Frederick Matthias Alexander
Frederick Matthias Alexander was born in Tasmania in 1869 and as a bright schoolboy developed a love of Shakespeare. On leaving school he pursued a career as a recitor and after initial success, Alexander started to experience problems with his voice that threatened to end his career. Consultations with doctors revealed that no obvious condition caused the problem and advised him to rest before an engagement. Even with complete rest for up to two weeks the problem would surface half way through a performance. Alexander observed this mainly occurred on stage and rarely with normal conversation. From this he concluded he must have been doing something different during a performance compared to what he did off stage.
Using mirrors, he noticed that when about to recite he would pull his head back and down, depress the larynx and start to suck in air. His body appeared to fix the position with the effect of shortening his whole stature. This fixed position restricted movement thereby having an impact on his breathing, resulting in the audible sucking in of air. The advice from his tutor to ‘take hold of the stage with the feet’ had been done literally until it became a subconscious habit. Every time he stood in front of an audience the stimulus to recite would activate the response to pull back his head and adopt this unnatural rigid position.
Now that Alexander was aware of the problem, he assumed that to put it right would just be a matter of not pulling his head back during a performance. However, when attempting to apply the solution of putting his head forward and up he observed that he was still pulling his head back and down. He had made an unreasonable assumption that we all make when attempting to address a problem. We believe that once we have found the cause it is a simple matter for us to do something in order to improve. If we are not running fast enough or missing the easy shots we may decide to practice more. What we do not ask ourselves is – if we knew what it was we had to do, then why were we not doing it in the first place? In Alexander’s case, his problem was because he was doing something he should not have been doing, that is, stiffening the neck. To correct this he had to first stop stiffening his neck before he tried anything else.
When he attempted to put his head forward and up, he did it using the habitual tension in his neck he created in readiness to recite. He was never going to find a ‘cure’ if all attempts to improve included this tension. His radical solution was to learn how to stop the unnecessary habitual actions to allow a return to poise. When he succeeded in doing this he observed a marked improvement in his general stature and an end to his difficulties. In addition to these benefits, other health problems that had troubled him from an early age also improved.
The change in Alexander’s performance did not go unnoticed and he began to receive requests from other actors to learn his technique. He soon discovered verbal instruction alone was not sufficient as it could easily be misinterpreted. The next important step in the development of the technique was learning how to convey the kinaesthetic (feeling) experience necessary to promote change. Alexander found the only way to achieve this was by using his hands to gently guide the pupil through movement whilst preventing the habitual muscular effort.

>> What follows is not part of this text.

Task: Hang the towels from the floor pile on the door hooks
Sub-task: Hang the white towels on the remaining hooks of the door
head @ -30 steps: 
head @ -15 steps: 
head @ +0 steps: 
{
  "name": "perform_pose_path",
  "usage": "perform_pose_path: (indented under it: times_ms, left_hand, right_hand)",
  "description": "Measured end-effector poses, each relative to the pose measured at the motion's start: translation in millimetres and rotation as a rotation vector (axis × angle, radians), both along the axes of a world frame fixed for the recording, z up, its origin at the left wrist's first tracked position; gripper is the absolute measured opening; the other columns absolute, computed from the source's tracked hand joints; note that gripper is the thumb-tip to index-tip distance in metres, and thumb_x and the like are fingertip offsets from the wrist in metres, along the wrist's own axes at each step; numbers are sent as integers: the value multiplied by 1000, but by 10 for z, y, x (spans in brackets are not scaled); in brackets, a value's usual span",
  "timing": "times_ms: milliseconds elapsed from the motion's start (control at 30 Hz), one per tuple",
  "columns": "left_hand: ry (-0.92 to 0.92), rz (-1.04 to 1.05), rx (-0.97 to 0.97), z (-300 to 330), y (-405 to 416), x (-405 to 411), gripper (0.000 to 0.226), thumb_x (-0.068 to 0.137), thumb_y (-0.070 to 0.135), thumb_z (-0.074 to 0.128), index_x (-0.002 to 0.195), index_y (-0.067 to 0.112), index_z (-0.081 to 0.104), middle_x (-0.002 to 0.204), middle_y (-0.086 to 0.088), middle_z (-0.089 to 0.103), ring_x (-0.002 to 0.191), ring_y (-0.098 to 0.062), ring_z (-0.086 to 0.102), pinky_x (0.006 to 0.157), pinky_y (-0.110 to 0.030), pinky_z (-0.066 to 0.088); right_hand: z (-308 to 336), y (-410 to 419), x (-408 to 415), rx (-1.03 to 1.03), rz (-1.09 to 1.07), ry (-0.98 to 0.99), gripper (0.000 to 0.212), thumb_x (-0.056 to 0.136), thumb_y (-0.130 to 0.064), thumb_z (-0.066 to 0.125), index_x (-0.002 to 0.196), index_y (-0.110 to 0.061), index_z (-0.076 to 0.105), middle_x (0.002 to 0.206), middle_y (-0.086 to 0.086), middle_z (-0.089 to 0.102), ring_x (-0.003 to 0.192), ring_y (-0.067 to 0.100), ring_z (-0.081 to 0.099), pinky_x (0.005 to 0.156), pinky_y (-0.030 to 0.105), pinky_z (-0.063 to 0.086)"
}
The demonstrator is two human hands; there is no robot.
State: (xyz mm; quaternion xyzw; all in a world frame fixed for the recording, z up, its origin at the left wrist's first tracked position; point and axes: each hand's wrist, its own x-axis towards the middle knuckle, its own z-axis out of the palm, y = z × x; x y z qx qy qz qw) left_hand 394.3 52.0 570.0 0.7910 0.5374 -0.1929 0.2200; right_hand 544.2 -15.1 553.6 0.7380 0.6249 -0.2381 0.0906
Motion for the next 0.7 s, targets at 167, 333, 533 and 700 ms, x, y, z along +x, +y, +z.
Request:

He was surprised to find the same poor habits that had troubled him existed in all his pupils. As word spread of his technique, doctors began to send patients not responding to conventional treatment for lessons. They observed many ailments improved or completely disappeared following tuition. Encouraged by his success he came to London in 1903 and set about teaching some of the top actors of the day. His theory was generally well received but many dismissed these ‘ramblings of an Australian actor’.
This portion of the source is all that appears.